§ **TASK DIRECTIONS**:
Copy every entry word for word, but skip the pictures.
===============
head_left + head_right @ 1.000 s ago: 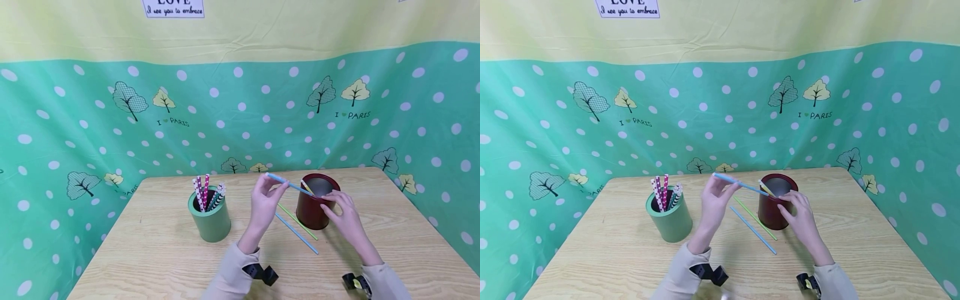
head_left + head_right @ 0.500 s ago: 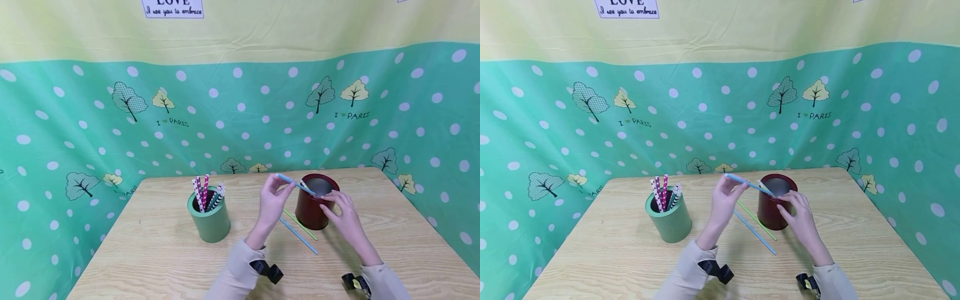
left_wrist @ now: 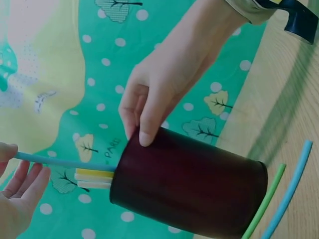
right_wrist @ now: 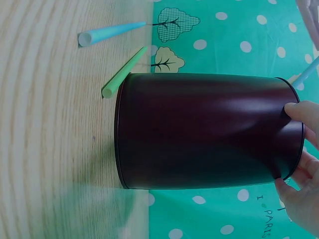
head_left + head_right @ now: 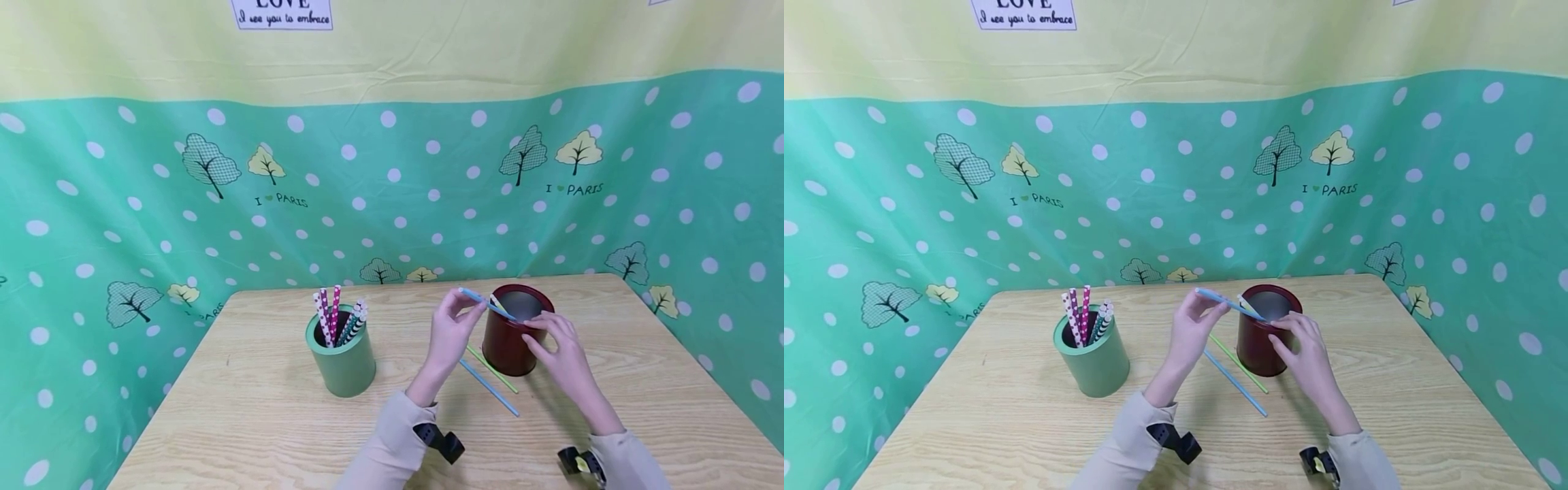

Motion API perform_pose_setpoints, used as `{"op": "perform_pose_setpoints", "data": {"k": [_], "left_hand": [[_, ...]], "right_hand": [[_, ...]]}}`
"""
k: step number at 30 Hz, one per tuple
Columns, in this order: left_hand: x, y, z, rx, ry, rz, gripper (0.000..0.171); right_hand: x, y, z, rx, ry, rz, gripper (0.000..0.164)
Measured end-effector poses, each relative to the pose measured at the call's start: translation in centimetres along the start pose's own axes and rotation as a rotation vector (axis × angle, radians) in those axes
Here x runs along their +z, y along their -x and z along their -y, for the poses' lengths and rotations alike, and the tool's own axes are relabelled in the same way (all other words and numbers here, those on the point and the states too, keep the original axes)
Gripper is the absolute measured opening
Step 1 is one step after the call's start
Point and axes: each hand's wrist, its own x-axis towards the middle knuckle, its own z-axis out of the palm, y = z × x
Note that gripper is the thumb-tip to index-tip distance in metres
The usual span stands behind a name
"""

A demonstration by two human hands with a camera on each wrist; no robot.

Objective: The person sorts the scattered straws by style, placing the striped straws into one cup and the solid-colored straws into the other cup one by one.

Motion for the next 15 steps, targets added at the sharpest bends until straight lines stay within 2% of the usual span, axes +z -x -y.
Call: {"op": "perform_pose_setpoints", "data": {"k": [8,15], "left_hand": [[-0.3,0.3,0.8,-0.082,-0.077,0.011,0.018],[-1.1,0.8,1.9,-0.123,-0.145,0.035,0.023]], "right_hand": [[0.1,0.0,-0.1,-0.006,-0.005,-0.005,0.028],[0.0,0.0,0.0,0.004,-0.005,-0.001,0.027]]}}
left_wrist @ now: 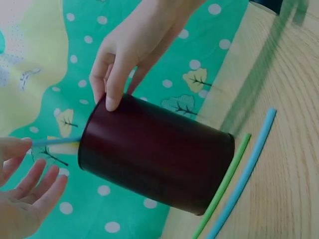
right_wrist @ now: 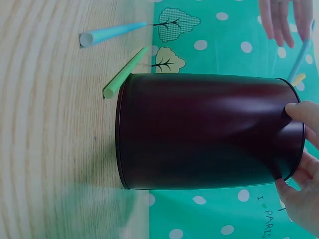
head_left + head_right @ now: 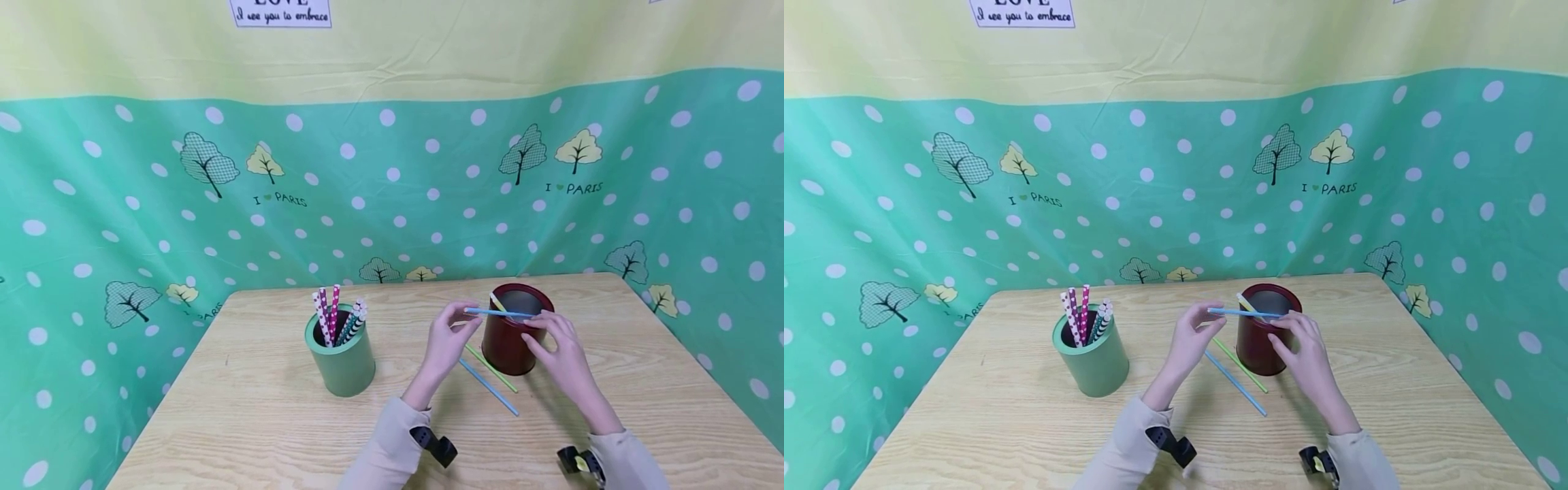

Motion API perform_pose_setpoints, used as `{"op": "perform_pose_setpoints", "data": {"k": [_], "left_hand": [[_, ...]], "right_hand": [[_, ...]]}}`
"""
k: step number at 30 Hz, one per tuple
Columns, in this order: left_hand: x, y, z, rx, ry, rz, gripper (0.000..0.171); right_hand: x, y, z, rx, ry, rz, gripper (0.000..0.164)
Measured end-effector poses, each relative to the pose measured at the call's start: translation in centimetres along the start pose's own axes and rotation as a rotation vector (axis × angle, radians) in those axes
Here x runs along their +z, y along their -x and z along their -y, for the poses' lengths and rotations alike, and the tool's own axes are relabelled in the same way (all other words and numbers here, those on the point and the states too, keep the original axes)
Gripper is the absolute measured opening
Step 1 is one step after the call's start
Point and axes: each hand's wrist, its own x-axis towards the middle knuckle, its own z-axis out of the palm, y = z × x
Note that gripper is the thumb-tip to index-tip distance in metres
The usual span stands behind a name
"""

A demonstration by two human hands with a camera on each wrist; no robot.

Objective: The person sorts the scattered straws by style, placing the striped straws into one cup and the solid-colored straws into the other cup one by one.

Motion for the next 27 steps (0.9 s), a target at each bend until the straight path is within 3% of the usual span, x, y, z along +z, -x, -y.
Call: {"op": "perform_pose_setpoints", "data": {"k": [4,9,12,19,27], "left_hand": [[-0.2,0.1,0.6,0.006,-0.035,0.007,0.022],[-0.4,-0.1,3.0,0.001,-0.122,0.055,0.021],[-0.7,-0.1,4.4,-0.019,-0.220,0.127,0.019],[-1.3,0.3,5.8,-0.025,-0.370,0.365,0.018],[-1.4,0.6,6.7,-0.085,-0.475,0.455,0.018]], "right_hand": [[0.0,0.0,0.1,0.010,0.008,0.002,0.026],[0.0,0.0,0.1,0.015,0.010,0.005,0.025],[0.0,0.0,0.0,0.017,0.008,0.005,0.026],[0.0,0.0,-0.1,0.007,0.012,0.000,0.027],[0.1,0.0,-0.1,-0.011,0.003,-0.011,0.027]]}}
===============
§ **RESULT OF THIS EXERCISE**:
head_left + head_right @ 1.000 s ago: 
head_left + head_right @ 0.500 s ago: 
left_wrist @ now: 
right_wrist @ now: 
head_left + head_right @ now: 

Motion API perform_pose_setpoints, used as `{"op": "perform_pose_setpoints", "data": {"k": [_], "left_hand": [[_, ...]], "right_hand": [[_, ...]]}}`
"""
k: step number at 30 Hz, one per tuple
Columns, in this order: left_hand: x, y, z, rx, ry, rz, gripper (0.000..0.171); right_hand: x, y, z, rx, ry, rz, gripper (0.000..0.164)
Measured end-effector poses, each relative to the pose measured at the call's start: translation in centimetres along the start pose's own axes and rotation as a rotation vector (axis × angle, radians) in those axes
Here x runs along their +z, y along their -x and z along their -y, for the poses' lengths and rotations alike, and the tool's own axes are relabelled in the same way (all other words and numbers here, those on the point and the states too, keep the original axes)
Gripper is the absolute measured opening
Step 1 is one step after the call's start
Point and axes: each hand's wrist, its own x-axis towards the middle knuckle, its own z-axis out of the palm, y = z × x
Note that gripper is the thumb-tip to index-tip distance in metres
The usual span stands behind a name
"""

A demonstration by two human hands with a camera on each wrist; no robot.

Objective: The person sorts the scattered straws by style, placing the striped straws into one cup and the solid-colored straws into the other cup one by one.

Motion for the next 15 steps, targets added at the sharpest bends until straight lines stay within 2% of the usual span, axes +z -x -y.
Call: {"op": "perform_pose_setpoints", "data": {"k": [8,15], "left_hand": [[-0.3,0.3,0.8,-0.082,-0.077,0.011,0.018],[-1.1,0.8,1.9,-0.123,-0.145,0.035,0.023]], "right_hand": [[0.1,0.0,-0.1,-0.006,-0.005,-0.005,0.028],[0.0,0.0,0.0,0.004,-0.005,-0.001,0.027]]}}
left_wrist @ now: 
right_wrist @ now: 
head_left + head_right @ now: 

Motion API perform_pose_setpoints, used as `{"op": "perform_pose_setpoints", "data": {"k": [_], "left_hand": [[_, ...]], "right_hand": [[_, ...]]}}`
"""
k: step number at 30 Hz, one per tuple
Columns, in this order: left_hand: x, y, z, rx, ry, rz, gripper (0.000..0.171); right_hand: x, y, z, rx, ry, rz, gripper (0.000..0.164)
Measured end-effector poses, each relative to the pose measured at the call's start: translation in centimetres along the start pose's own axes and rotation as a rotation vector (axis × angle, radians) in those axes
Here x runs along their +z, y along their -x and z along their -y, for the poses' lengths and rotations alike, and the tool's own axes are relabelled in the same way (all other words and numbers here, those on the point and the states too, keep the original axes)
Gripper is the absolute measured opening
Step 1 is one step after the call's start
Point and axes: each hand's wrist, its own x-axis towards the middle knuckle, its own z-axis out of the palm, y = z × x
Note that gripper is the thumb-tip to index-tip distance in metres
The usual span stands behind a name
"""

A demonstration by two human hands with a camera on each wrist; no robot.

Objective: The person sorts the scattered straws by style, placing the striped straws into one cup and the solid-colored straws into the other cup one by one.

Motion for the next 27 steps (0.9 s), a target at each bend until the straight path is within 3% of the usual span, x, y, z along +z, -x, -y.
Call: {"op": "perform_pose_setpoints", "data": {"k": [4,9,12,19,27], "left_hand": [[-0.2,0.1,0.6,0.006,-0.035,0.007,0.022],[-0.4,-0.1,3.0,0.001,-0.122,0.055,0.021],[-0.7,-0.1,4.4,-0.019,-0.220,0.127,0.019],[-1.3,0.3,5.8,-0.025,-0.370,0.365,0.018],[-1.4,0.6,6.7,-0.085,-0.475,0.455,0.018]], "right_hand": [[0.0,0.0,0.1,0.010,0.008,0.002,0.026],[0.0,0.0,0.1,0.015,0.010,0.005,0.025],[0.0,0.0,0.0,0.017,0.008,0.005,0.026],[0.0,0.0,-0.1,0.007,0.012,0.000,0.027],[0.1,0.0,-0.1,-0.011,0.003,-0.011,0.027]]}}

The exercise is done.